# Dataset excerpts:
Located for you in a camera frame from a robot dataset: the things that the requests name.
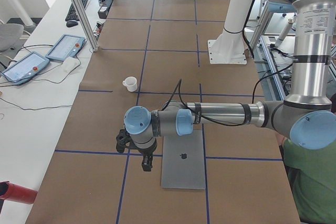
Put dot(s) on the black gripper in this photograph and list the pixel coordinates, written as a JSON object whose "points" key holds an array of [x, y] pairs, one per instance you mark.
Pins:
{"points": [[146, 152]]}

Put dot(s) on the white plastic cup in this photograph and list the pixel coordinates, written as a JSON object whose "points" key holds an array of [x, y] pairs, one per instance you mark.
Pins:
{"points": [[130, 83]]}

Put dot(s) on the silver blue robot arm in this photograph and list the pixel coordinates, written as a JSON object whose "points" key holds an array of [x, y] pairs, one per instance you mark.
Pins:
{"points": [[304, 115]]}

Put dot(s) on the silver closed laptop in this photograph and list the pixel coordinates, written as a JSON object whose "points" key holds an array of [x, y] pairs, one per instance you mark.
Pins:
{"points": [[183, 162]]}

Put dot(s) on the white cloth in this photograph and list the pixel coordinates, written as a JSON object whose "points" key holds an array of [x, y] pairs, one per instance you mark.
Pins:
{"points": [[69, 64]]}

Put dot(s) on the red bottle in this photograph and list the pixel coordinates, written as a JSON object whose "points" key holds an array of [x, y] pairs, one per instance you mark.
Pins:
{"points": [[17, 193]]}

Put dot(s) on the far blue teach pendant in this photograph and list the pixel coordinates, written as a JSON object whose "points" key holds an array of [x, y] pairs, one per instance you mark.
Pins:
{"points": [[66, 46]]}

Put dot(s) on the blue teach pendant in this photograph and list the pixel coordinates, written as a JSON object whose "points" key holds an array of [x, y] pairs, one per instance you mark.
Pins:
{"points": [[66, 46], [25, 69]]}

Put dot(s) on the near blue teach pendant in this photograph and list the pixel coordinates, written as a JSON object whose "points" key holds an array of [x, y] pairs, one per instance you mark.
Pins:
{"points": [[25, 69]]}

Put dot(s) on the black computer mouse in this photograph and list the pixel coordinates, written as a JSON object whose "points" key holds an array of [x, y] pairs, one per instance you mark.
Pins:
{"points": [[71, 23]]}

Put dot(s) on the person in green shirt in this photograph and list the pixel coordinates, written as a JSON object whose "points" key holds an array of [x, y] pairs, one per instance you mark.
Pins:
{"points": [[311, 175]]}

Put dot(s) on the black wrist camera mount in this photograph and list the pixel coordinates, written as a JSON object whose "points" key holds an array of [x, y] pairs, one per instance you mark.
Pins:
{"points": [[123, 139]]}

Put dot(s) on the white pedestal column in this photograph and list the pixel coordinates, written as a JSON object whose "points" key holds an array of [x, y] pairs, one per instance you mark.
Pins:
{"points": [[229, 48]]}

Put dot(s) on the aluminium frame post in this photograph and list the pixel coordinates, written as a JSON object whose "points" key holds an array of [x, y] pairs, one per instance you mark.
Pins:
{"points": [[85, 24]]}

# Exercise brief:
Scan the data above, find each line with "silver", and copy it.

# Solved problem:
Put dot(s) on the silver blue robot arm in this photograph and list the pixel coordinates, written as a JSON object whose "points" key holds an array of [x, y] pairs, one per instance you mark.
Put dot(s) on the silver closed laptop in this photograph and list the pixel coordinates, written as a JSON object whose "points" key holds an array of [x, y] pairs, one per instance you mark.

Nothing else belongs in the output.